## Your task
In the listing below, count each line containing "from" and answer with the count only.

## Material provided
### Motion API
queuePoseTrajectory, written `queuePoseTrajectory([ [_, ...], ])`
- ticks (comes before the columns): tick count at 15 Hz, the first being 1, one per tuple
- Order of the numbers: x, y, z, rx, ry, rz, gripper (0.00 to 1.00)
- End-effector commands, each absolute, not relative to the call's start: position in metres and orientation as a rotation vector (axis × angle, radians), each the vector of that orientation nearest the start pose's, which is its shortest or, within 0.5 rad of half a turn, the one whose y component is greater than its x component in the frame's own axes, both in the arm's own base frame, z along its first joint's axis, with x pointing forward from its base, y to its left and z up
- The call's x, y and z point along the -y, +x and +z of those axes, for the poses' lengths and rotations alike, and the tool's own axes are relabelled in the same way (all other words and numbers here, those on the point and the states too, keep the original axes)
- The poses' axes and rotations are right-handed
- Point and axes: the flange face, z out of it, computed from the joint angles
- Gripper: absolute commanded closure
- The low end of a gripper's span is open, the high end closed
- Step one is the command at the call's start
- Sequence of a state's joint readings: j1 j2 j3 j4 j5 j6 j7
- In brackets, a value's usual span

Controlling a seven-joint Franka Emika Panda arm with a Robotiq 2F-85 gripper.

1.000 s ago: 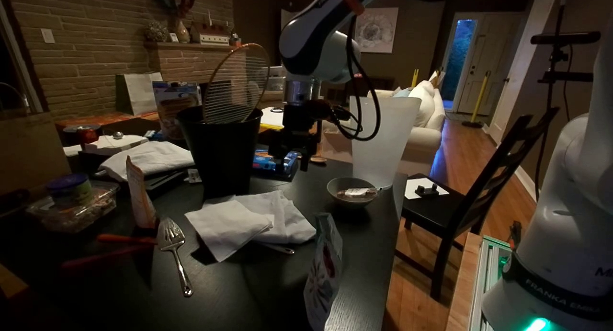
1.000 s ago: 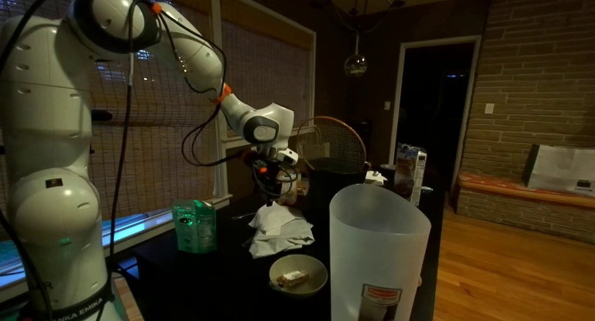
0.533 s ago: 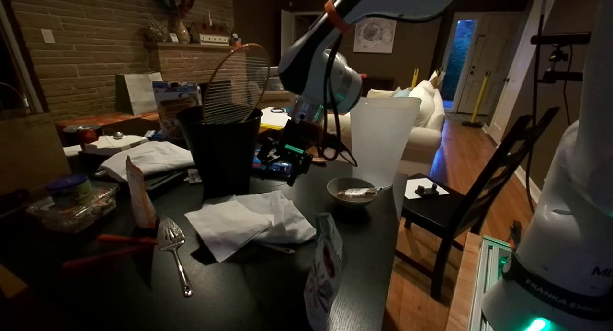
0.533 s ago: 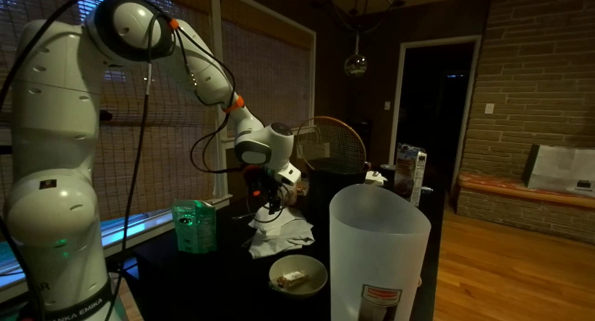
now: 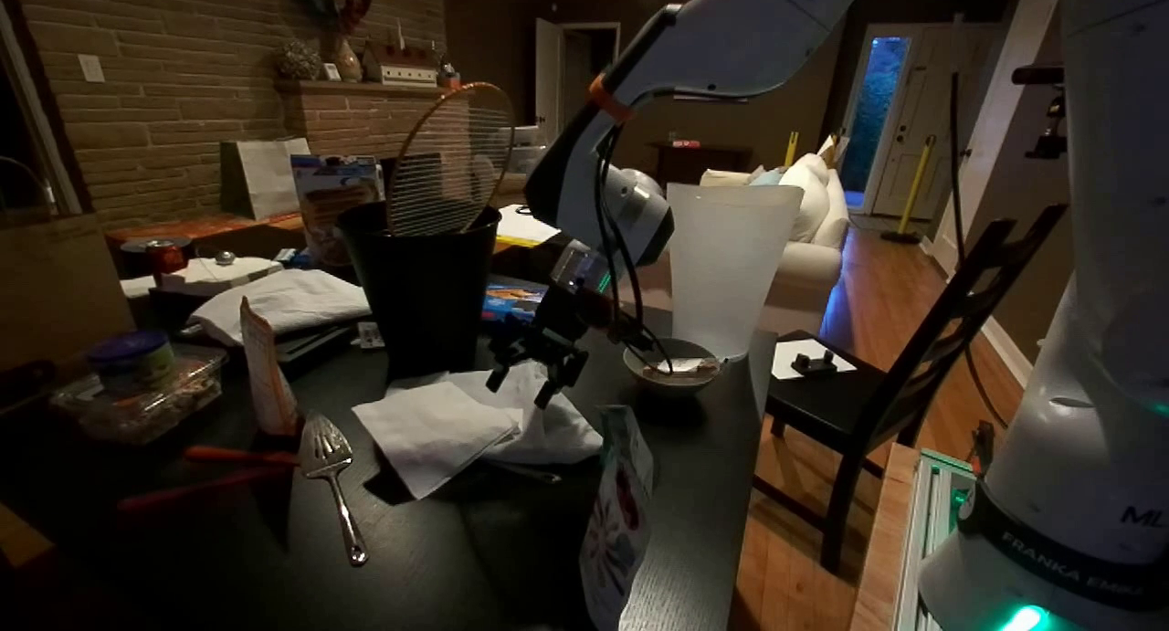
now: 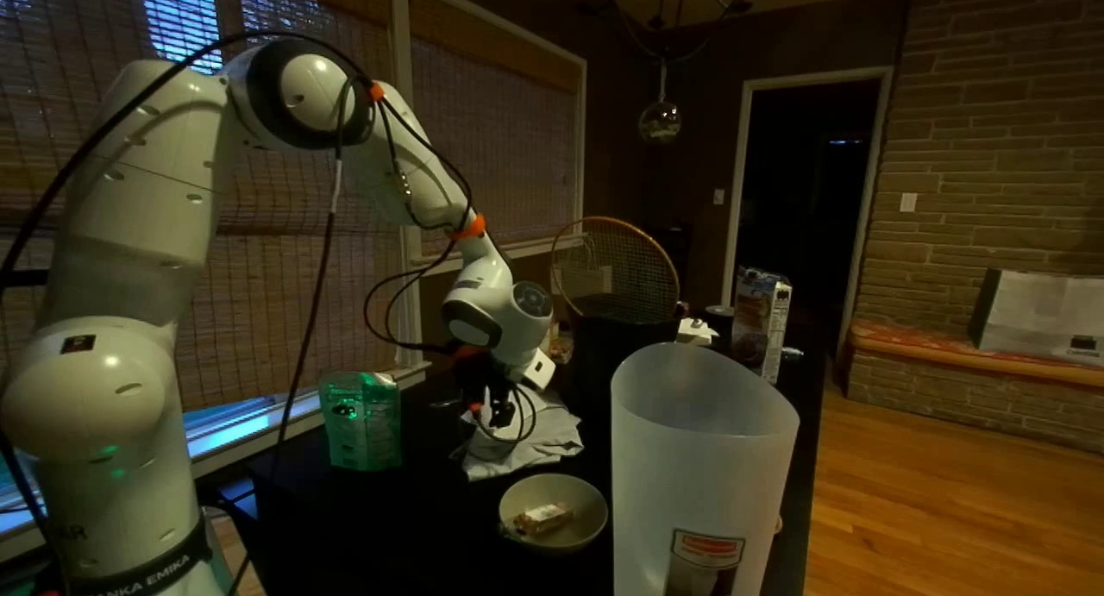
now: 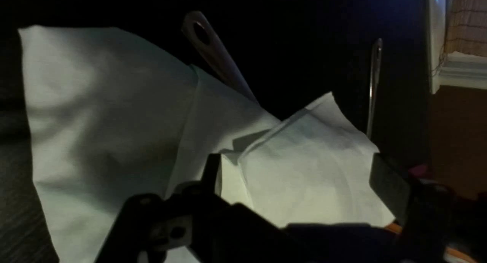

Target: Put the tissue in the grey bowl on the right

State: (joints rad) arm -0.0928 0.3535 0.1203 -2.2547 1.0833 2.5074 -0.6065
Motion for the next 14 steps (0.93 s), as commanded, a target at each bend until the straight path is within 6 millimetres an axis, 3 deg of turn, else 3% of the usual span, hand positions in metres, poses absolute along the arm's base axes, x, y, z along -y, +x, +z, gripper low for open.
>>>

## Answer to this task
2